As stated above, two distinct phenotypes of EPCs have been described, the early and the late outgrowth EPCs^38,39 which are distinguishable based on their proliferation potential. The early outgrowth EPCs that are derived from monocytic cells have low proliferative capacity and adopt characteristics of ECs such as expression of eNOS. Importantly, although these cells may incorporate into the endothelial monolayer, they fail to form perfused vessels in vivo. Alternatively, the late outgrowth EPCs have a high proliferation rate and can be maintained in culture extensively. These cells may play a key role in neoangiogenesis in vivo as experimental data indicated that they are vessel-forming EPCs.³⁴ Recent studies further identified these cells as CD34⁺CD45⁻ precursors⁴⁰ and clarified their origin from the peripheral blood monocytes. CD14⁺ cells seem to give rise to early EPCs, whereas late EPCs develop exclusively from the CD14⁻ subpopulation.⁴¹

Interestingly, although infusion of EPCs into ischaemic limbs of immunocompromised mice can remarkably improve perfusion and recovery from injury, only low numbers of EPCs incorporated into the new capillaries can be identified.^42–45 This suggests that EPCs may release angiogenic factors in a paracrine manner. This supportive function of EPCs may be crucial in ensuring the survival of tissue-residing cells and enhancing blood vessel formation and tissue repair. Of note early outgrowth EPCs appear to produce higher levels of growth factors compared with late outgrowth EPCs, suggesting a diverse role in neovascularization for the two phenotypes.⁴⁶ Consequently, it could be suggested that although early outgrowth EPCs exhibit a low proliferative capacity by themselves, they may act to secrete angiogenic growth factors stimulating the proliferative capability of the late outgrowth EPCs or resident mature endothelial cells. In addition, a controversial report recently showed that human CD34⁺AC133⁺VEGFR-2⁺ cells are not EPCs but distinct, primitive haematopoietic progenitors,⁴⁷ indicating that a uniform definition of EPCs is required to clarify their origins. An acceptable concept that could be suggested for EPC clarification is that the phenotype of these cells may vary depending on their origin and although similar in terms of cell markers, they may display variable functions, including immature EPCs that have proliferative ability, material EPCs that can physically engraft into neo-endothelial layer, and supportive EPCs that produce growth factors to promote endothelial repair.

4. Non-bone marrow-derived EPCs

There is no doubt that bone marrow can release progenitor cells that may differentiate into EPCs. However, it was also reported that a large proportion of EPCs in circulating blood is of non-bone marrow origin. For example, the spleen is an organ particularly rich in EPCs. Isolated spleen-derived mononuclear cells, pre-selected with an endothelial cell medium, demonstrated endothelial cell characteristics and formed tubular-like structures. These cells could sufficiently enhance re-endothelialization and diminish neointima formation after carotid artery injury.^23,24 Of note, intravenous transfusion of spleen-derived EPCs in splenectomized mice revealed exclusive homing to the injured area. However, this was only observed when the host organ was removed. It was suggested that removal of the spleen prolonged the EPC time in circulation, which may result in a change of surface markers on the cell (because of homing signals of the injury site), favouring recruitment to the ischaemic area rather than preferential homing to the organ of origin.
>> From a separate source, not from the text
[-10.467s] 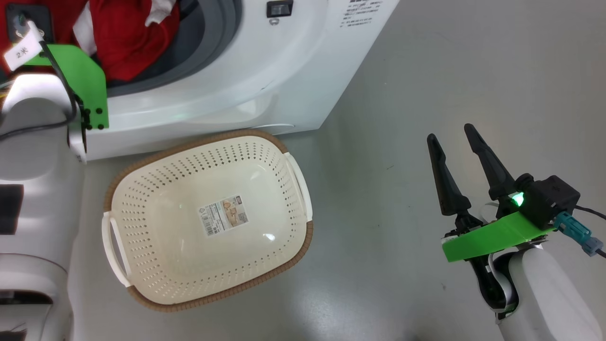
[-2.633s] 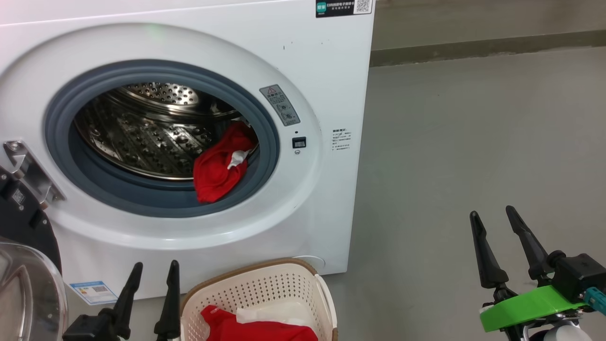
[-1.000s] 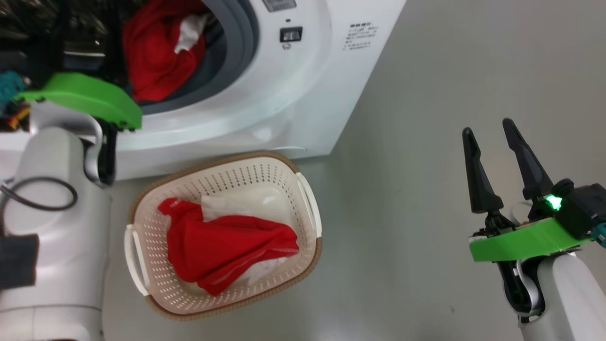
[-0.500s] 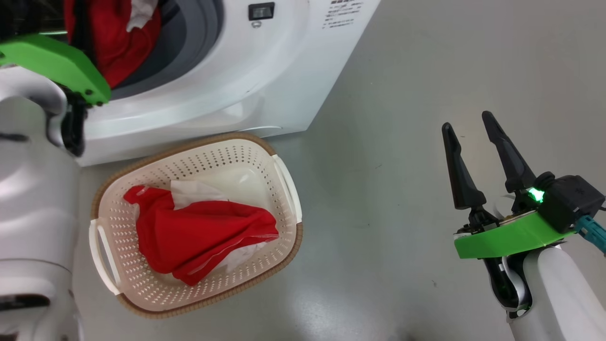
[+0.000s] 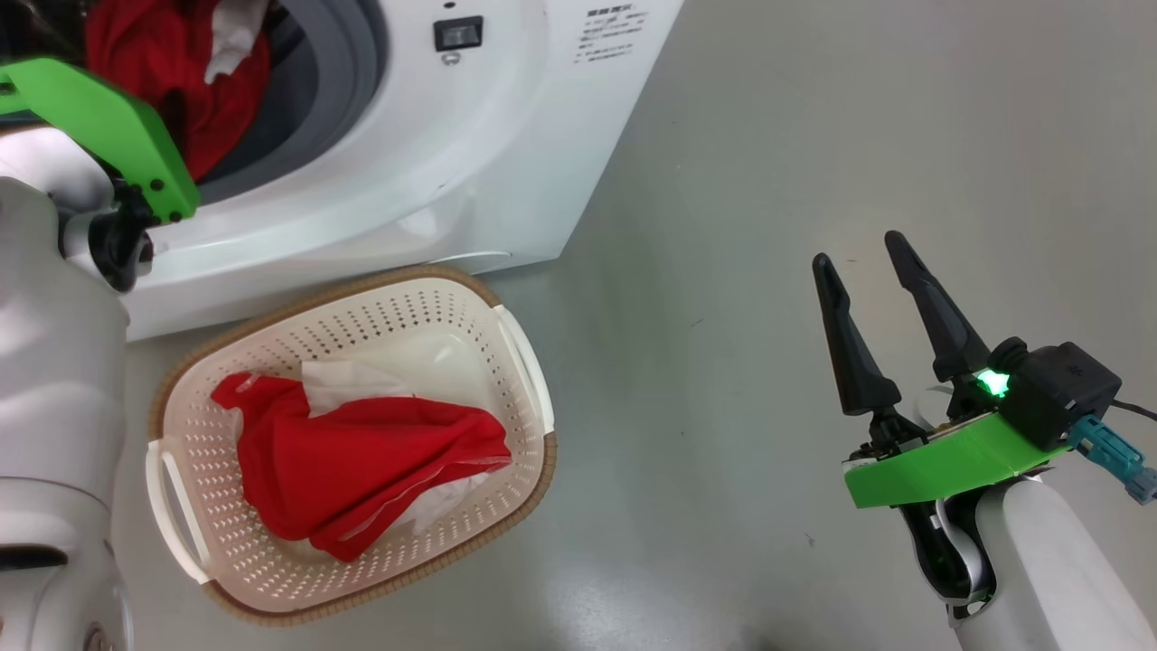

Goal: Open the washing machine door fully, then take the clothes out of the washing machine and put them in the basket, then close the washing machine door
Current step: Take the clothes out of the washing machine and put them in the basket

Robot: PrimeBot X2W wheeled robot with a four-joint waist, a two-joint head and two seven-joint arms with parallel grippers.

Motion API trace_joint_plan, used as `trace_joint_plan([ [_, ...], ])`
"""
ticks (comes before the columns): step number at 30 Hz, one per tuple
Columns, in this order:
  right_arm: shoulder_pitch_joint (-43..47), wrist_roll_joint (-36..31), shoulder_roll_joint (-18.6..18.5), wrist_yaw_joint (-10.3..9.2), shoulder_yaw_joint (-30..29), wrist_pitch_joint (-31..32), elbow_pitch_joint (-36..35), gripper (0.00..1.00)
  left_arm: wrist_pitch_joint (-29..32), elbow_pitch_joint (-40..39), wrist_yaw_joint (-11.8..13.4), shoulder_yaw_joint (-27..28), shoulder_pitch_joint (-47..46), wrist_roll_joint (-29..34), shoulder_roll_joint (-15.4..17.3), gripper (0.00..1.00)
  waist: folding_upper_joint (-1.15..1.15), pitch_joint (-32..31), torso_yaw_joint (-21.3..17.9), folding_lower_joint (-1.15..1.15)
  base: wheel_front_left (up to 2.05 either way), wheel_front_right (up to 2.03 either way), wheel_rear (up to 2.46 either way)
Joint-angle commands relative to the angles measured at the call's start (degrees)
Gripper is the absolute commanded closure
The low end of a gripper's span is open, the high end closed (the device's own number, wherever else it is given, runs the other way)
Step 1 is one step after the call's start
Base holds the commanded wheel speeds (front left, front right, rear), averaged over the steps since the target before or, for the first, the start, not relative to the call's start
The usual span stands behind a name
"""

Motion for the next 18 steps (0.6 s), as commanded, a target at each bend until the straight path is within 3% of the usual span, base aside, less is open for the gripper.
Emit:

In the intestine and the liver, high levels of mobilized tissue-residing progenitor cells have been discovered recently using a rat model of intestine and liver transplantation.⁴⁸ Systemic infusion of progenitor cells derived from the perivascular niche in the liver incorporated into vascular structures and subsequently enhanced neovascularization and improved blood flow recovery in ischaemic hindlimbs.

Moreover, in the human adipose tissue, the presence of stem cells that can differentiate in vitro to endothelial cells has been reported.^49,50 These cells are capable of incorporating into the ischaemic leg, increase the capillary density, and improve postnatal neovascularization. They could represent a good source of stem cells for vascular tissue engineering, as they are available in relatively high numbers and autologous.⁵¹ However, further experiments are required to fully characterize these cells and identify the mechanisms involved in their differentiation.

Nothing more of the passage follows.